Opłucz grube komórki wodą destylowaną i dodaj 200 mikrolitrów roztworu roboczego srebra amoniakalnego o temperaturze od 58 do 68 stopni Celsjusza do każdej studzienki. Przez godzinę inkubacji w temperaturze 37 stopni Celsjusza lub do momentu, gdy komórki staną się koloru żółto-brązowego. Przepłukać poplamione komórki wodą destylowaną, a następnie przeprowadzić dwuminutową inkubację w 0,1% chlorku złota w temperaturze pokojowej.

Przepłucz komórki poddane działaniu chlorku złota wodą destylowaną i dodaj do komórek 200 mikrolitrów roztworu tiosiarczanu sodu. Po dwóch minutach ponownie spłucz komórki. I oznacz komórki 200 mikrolitrami szybkiej czerwieni jądrowej na studzienkę przez pięć minut.

Następnie umyj wybarwione komórki wodą z kranu przed obrazowaniem pod mikroskopem świetlnym. Aby przeprowadzić analizę progową, otwórz obrazy na obrazie J i wybierz obraz, regulację i Próg koloru. Aby zmierzyć obszar zabarwiony farbą Fontana Masson, ustaw pasek parametrów jasności na zero i dostosuj jasność do punktu, w którym uwzględnione są wszystkie czarne lub brązowe zabarwione komórki.

Wybierz opcję Analizuj i analizuj cząstki i zaznacz pole podsumowania w oknie Analizuj cząstki, a następnie kliknij przycisk OK, aby uzyskać podsumowanie wyników oraz skopiować i wkleić dane do arkusza kalkulacyjnego. Leczenie arbutyną znacząco hamuje komórkową aktywność tyrozynazy w porównaniu z komórkami kontrolnymi leczonymi nośnikiem. Podobnie zawartość melaniny w komórkach stymulowanych arbutyną jest znacznie zmniejszona w porównaniu z kontrolą.

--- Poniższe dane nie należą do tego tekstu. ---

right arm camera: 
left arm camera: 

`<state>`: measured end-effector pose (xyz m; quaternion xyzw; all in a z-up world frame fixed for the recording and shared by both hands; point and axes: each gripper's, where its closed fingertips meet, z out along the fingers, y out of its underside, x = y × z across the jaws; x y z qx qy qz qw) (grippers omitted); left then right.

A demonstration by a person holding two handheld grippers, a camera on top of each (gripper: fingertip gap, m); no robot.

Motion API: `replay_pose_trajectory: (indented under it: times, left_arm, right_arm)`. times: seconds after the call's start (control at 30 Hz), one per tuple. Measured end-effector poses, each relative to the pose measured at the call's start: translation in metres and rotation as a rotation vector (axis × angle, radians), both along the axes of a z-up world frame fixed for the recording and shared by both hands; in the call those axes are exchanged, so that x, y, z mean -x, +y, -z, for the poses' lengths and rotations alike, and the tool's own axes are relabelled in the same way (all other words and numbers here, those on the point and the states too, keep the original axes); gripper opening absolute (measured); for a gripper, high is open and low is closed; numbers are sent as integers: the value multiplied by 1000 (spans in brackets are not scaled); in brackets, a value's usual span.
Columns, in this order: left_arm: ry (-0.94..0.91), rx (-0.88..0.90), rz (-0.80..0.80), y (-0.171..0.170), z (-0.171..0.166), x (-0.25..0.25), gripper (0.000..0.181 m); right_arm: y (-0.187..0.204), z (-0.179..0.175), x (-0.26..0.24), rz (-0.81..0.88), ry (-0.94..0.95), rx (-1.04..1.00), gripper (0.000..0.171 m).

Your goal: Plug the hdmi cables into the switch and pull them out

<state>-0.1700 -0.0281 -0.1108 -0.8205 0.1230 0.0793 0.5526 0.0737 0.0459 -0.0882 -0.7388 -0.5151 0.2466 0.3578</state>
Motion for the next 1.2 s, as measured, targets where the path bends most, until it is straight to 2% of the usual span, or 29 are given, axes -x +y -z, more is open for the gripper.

Chociaż komórki są morfologicznie podobne między grupami leczonymi, arbutyna zmniejsza obszar czarnego pigmentu w porównaniu z komórkami kontrolnymi traktowanymi. Ta metoda jest przydatna do badań przesiewowych działań przy użyciu naszej biblioteki złożonej. Istnieje ponad setki próbek do szybkiego przetestowania.

Co więcej, metoda ta może być również wykorzystana do zbadania mechanizmu zachodzącego w melanogenezie. Po zidentyfikowaniu bioaktywnych kandydatów na związki, w celu ich świadectwa do badania mechanizmów biologicznych lub zastosowań komercyjnych.